|
What's in a Condition?by Jonathan Gennick, author of Oracle SQL*Plus Pocket Reference, 2nd Edition10/01/2002 |
Oracle9i Database introduced support for SQL92 join syntax. This
newly supported syntax allows you to explicitly specify join conditions in the
FROM clause of a SELECT statement. SQL92 join syntax has been supported by other databases for years, but is new to those of us who have been living in an
Oracle-centric world. Recently, while researching the behavior of this new (to Oracle) syntax, I had to significantly adjust my mental model of joins to incorporate a new understanding of just what a join condition is. I was
surprised and you might be too. Read on to learn of a subtle, but important-to-understand facet of this newly supported syntax.
The Old Way
Up until Oracle9i, you expressed a join by listing two tables in the FROM
clause of a SELECT statement and writing one or more join conditions in the
WHERE clause of that same statement.
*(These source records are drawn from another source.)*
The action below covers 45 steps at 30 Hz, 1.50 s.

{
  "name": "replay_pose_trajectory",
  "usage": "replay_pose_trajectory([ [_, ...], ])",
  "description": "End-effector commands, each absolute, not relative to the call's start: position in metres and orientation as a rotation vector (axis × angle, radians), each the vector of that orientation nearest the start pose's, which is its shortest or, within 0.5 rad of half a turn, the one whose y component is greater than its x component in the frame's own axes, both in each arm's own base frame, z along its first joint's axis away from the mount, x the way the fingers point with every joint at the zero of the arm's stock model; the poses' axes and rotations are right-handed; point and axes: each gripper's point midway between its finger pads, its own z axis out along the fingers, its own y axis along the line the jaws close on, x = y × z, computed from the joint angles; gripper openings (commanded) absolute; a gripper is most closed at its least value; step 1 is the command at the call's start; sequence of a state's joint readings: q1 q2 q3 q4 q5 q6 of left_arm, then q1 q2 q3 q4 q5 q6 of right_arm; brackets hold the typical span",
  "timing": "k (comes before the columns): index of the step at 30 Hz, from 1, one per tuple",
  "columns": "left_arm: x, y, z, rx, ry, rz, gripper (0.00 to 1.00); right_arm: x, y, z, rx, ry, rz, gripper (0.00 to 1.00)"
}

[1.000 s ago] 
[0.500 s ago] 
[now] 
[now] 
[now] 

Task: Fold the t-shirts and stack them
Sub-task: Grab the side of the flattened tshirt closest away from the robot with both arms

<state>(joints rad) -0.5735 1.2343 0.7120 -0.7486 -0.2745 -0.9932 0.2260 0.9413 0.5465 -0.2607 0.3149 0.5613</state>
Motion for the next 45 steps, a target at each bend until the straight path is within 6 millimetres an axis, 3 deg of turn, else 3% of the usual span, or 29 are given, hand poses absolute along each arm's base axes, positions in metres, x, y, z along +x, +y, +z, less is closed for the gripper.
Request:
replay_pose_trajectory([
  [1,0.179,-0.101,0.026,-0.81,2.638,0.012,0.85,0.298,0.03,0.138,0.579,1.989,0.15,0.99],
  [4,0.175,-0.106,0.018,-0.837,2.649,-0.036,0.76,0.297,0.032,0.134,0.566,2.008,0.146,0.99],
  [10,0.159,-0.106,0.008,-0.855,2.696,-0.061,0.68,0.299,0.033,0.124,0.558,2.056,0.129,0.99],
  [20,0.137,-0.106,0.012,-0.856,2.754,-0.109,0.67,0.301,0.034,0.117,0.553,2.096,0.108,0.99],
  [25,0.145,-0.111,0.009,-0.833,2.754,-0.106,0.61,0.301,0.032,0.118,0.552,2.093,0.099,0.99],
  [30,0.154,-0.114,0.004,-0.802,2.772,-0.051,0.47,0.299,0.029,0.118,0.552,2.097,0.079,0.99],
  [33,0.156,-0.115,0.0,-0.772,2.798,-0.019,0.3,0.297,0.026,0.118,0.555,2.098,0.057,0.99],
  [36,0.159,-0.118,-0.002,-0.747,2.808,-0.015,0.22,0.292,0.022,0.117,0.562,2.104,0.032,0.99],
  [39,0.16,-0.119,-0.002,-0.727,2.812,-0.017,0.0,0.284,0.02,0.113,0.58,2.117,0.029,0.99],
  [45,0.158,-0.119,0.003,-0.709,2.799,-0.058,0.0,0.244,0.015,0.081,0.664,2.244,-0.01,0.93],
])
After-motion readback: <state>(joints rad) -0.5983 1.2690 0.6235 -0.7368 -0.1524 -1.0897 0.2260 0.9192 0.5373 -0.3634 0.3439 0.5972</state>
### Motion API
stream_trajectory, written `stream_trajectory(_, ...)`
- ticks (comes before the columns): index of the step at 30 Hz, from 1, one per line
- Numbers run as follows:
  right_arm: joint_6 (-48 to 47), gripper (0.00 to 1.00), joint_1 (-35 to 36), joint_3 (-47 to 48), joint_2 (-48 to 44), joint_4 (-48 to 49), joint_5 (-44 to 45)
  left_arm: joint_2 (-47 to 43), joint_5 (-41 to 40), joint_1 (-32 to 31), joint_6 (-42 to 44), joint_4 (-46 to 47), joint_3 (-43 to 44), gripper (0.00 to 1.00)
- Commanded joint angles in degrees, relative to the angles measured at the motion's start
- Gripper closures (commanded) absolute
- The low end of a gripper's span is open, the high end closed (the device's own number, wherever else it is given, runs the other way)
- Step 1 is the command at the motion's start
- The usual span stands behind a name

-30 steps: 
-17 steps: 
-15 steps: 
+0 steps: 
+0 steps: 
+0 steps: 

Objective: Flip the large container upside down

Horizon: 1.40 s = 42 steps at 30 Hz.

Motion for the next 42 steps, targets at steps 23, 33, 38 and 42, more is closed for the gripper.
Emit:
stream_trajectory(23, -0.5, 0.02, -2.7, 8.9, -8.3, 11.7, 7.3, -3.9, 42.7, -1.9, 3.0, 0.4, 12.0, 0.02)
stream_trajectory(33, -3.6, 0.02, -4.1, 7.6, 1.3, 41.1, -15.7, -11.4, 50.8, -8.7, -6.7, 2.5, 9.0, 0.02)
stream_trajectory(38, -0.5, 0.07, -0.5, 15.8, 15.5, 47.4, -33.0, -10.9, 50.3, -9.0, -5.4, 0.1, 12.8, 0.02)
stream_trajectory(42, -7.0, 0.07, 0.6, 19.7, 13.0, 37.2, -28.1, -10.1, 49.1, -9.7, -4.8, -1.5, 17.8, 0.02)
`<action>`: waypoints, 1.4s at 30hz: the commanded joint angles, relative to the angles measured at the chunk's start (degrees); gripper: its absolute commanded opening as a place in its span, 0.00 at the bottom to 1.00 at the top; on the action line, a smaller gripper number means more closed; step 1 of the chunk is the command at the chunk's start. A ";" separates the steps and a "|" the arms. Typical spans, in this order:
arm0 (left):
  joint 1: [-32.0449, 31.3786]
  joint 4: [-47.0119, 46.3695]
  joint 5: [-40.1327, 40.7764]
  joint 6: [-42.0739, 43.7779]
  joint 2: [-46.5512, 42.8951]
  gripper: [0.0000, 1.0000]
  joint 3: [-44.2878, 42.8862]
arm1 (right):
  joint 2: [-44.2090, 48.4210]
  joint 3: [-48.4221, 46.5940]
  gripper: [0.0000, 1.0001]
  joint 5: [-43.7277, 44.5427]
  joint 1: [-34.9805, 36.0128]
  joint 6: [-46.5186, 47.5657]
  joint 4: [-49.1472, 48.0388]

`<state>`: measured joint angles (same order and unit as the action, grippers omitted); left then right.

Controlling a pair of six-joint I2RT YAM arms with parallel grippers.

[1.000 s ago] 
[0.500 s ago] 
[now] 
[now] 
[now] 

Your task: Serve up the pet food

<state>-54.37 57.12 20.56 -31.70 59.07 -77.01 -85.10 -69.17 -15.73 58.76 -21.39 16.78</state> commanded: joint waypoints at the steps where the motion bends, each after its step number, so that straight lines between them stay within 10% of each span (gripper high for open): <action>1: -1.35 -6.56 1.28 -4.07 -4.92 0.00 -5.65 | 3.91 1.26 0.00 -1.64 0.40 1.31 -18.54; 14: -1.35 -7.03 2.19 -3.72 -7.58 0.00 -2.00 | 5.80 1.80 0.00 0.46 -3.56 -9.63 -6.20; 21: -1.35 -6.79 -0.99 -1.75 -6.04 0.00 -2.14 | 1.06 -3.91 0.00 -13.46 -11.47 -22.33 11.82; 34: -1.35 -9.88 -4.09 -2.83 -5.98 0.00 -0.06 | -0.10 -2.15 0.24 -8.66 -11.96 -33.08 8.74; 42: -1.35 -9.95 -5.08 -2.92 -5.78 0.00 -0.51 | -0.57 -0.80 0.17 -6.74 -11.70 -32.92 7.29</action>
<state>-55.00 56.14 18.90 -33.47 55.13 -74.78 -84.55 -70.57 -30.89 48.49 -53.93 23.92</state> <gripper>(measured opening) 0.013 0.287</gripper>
The join conditions served to link the two
tables together, and each condition referenced one column from each of the two tables involved in the join. For example, the following is a typical outer-join using the traditional Oracle syntax:
SQL> SELECT c.city_name, c.population, b.business_name
2 FROM up_city c, up_business b
3* WHERE c.city_name = b.city_name(+);
CITY_NAME POPULATION BUSINESS_NAME
-------------------- ---------- -------------------------
Ishpeming 6686 Da Yoopers Tourist Trap
Munising 2539
Sault Ste. Marie 16542 Museum Ship Valley Camp
This query returns a list of Upper Peninsula (of Michigan) cities and
businesses. The "(+)" following the b.city_name column in the WHERE clause makes the up_business table the optional table in the join (the b.city_name column refers to the up_business table). The results include one city, Munising, for which no businesses are known, but because this is an outer-join, and because
the up_business table is the optional table, Munising is listed anyway.
|
Related Articles: Learn about SQL92 |
I chose an outer-join for this example, because it's the SQL92 syntax's
impact on outer-joins that might surprise you. The join condition for this query
is implicit. You recognize the join condition by the fact that it links columns
from the two tables via a common column, but otherwise there's nothing in the
syntax to identify it as a join condition. It's no different than any other
condition you might find in the WHERE clause. Up until very recently, my mental
definition of a join condition went something like:
A join condition is any condition that uses a comparison operator (such as =) to link a column from one table to a column from another table.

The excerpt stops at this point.